(Brief):
Starting at the first line of the records below, transcribe each line exactly, ending with the line that contains "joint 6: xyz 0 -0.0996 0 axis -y".

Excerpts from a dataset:
==================================================

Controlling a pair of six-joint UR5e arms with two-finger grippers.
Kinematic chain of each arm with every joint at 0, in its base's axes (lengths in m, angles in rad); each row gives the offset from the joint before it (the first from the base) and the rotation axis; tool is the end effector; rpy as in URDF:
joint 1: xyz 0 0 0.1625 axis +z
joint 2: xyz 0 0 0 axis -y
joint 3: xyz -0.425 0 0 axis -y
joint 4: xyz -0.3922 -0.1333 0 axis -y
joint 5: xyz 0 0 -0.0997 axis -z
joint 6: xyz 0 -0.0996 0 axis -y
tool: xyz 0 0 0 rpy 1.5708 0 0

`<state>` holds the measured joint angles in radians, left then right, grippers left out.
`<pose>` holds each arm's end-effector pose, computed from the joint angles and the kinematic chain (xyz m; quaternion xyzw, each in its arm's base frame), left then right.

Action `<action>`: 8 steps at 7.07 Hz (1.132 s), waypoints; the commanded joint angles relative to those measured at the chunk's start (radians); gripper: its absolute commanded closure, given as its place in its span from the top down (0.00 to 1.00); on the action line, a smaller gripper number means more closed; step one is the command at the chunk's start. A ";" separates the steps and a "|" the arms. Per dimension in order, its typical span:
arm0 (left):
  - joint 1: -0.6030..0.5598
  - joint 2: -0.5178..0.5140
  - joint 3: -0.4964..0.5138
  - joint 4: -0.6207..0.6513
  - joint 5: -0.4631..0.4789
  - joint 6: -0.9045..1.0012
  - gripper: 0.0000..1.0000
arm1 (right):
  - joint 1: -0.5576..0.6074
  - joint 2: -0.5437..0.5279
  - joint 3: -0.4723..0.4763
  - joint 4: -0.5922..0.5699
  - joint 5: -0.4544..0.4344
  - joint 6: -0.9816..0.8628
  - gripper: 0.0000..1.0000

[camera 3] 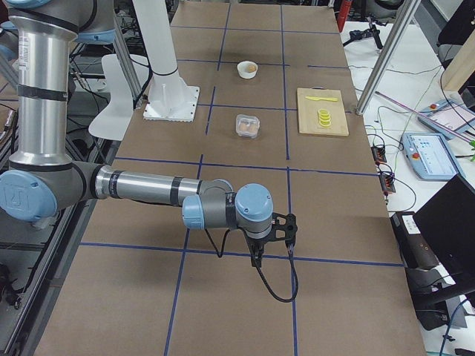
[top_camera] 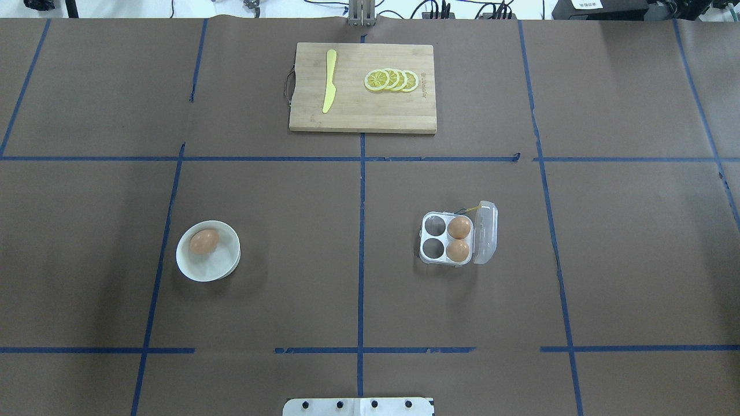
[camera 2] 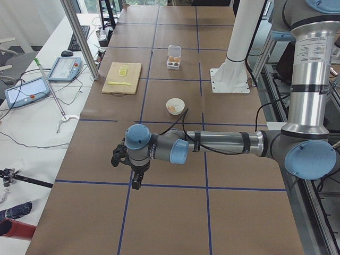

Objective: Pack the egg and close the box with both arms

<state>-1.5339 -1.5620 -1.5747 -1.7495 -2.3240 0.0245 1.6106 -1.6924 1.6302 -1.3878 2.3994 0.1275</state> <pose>-0.0467 -0.5013 0.6437 0.0784 0.3669 0.0603 0.9250 0.0776 -0.4442 0.6636 0.0376 -0.4039 0.0521 0.9126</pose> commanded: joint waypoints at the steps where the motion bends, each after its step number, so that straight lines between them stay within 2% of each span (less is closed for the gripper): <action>1: 0.001 -0.001 -0.002 -0.004 0.000 0.000 1.00 | -0.003 -0.004 0.007 -0.002 0.001 0.000 1.00; 3: 0.003 -0.007 -0.080 -0.004 0.000 -0.023 1.00 | -0.003 -0.015 0.014 0.001 0.015 0.003 1.00; 4: 0.015 -0.015 -0.137 -0.005 0.000 -0.131 1.00 | -0.003 -0.016 0.014 0.001 0.014 0.003 1.00; 6: 0.178 -0.016 -0.293 -0.011 0.001 -0.397 1.00 | -0.005 -0.006 0.014 0.004 0.014 0.001 1.00; 8: 0.378 -0.012 -0.394 -0.135 0.003 -0.768 1.00 | -0.008 -0.009 0.004 0.009 0.012 -0.002 1.00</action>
<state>-1.2779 -1.5761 -1.9058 -1.8170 -2.3224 -0.5185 1.6041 -1.6982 1.6419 -1.3821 2.4079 0.1237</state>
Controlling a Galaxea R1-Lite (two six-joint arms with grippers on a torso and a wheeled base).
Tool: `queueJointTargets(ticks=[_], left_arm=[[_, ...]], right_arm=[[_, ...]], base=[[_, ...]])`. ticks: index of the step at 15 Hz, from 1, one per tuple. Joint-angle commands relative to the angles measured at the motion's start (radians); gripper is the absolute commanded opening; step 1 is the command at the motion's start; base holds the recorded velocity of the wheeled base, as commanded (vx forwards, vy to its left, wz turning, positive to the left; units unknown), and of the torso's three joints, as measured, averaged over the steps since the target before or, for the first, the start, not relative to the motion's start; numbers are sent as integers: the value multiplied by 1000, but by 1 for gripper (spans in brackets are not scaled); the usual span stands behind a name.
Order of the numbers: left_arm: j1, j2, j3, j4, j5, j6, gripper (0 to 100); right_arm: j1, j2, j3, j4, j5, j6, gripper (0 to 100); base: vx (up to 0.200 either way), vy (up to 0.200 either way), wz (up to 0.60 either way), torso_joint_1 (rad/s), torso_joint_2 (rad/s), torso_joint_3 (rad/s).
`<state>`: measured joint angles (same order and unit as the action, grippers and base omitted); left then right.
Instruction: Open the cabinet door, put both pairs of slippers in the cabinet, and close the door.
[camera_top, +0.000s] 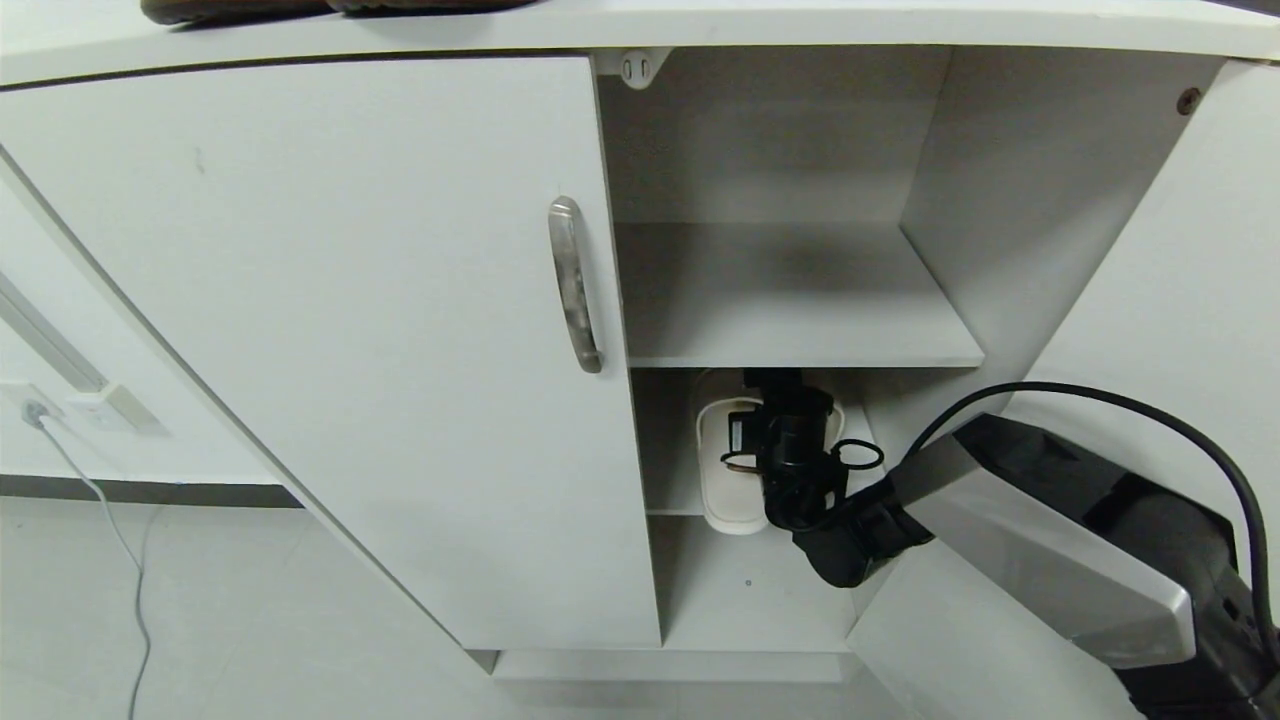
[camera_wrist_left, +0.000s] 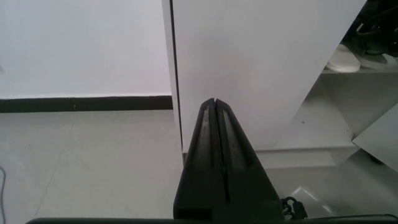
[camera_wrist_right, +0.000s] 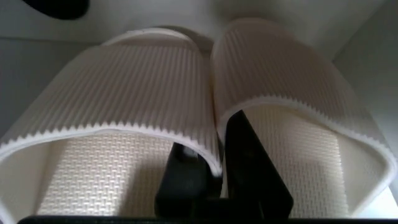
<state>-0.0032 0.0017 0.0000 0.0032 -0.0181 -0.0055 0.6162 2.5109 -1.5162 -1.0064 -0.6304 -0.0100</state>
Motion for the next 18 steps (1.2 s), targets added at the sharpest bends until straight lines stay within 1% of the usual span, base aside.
queueJointTargets(ticks=[1,9,10,12,14,17,18], left_arm=[[0,0,0,0,0,-2,0],[0,1,0,0,0,-1,0],[0,0,0,0,0,-1,0],[0,0,0,0,0,-2,0],[0,1,0,0,0,-4,0],[0,0,0,0,0,-2,0],[0,1,0,0,0,-2,0]], right_arm=[[-9,20,-41,18,3,-1,0],[-29,57,-67,23,3,-1,0],[-29,57,-67,23,3,-1,100],[-27,51,-44,23,3,-4,100],[-24,22,8,14,14,-4,100],[-15,-24,76,-18,23,-2,100],[-7,-37,100,-47,21,-4,100]], base=[[0,0,0,0,0,0],[0,0,0,0,0,0],[0,0,0,0,0,0],[0,0,0,0,0,0],[0,0,0,0,0,0],[0,0,0,0,0,0],[0,0,0,0,0,0]])
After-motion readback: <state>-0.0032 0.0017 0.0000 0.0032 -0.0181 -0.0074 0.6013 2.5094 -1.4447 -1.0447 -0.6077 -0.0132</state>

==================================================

(Answer area):
Controlling a pair of six-joint UR5e arms with two-finger grippers.
Kinematic chain of each arm with every joint at 0, in its base's axes (lengths in m, angles in rad); each row gives the offset from the joint before it (the first from the base) and the rotation axis; tool is the end effector; rpy as in URDF:
joint 1: xyz 0 0 0.1625 axis +z
joint 2: xyz 0 0 0 axis -y
joint 3: xyz -0.425 0 0 axis -y
joint 4: xyz -0.3922 -0.1333 0 axis -y
joint 5: xyz 0 0 -0.0997 axis -z
joint 6: xyz 0 -0.0996 0 axis -y

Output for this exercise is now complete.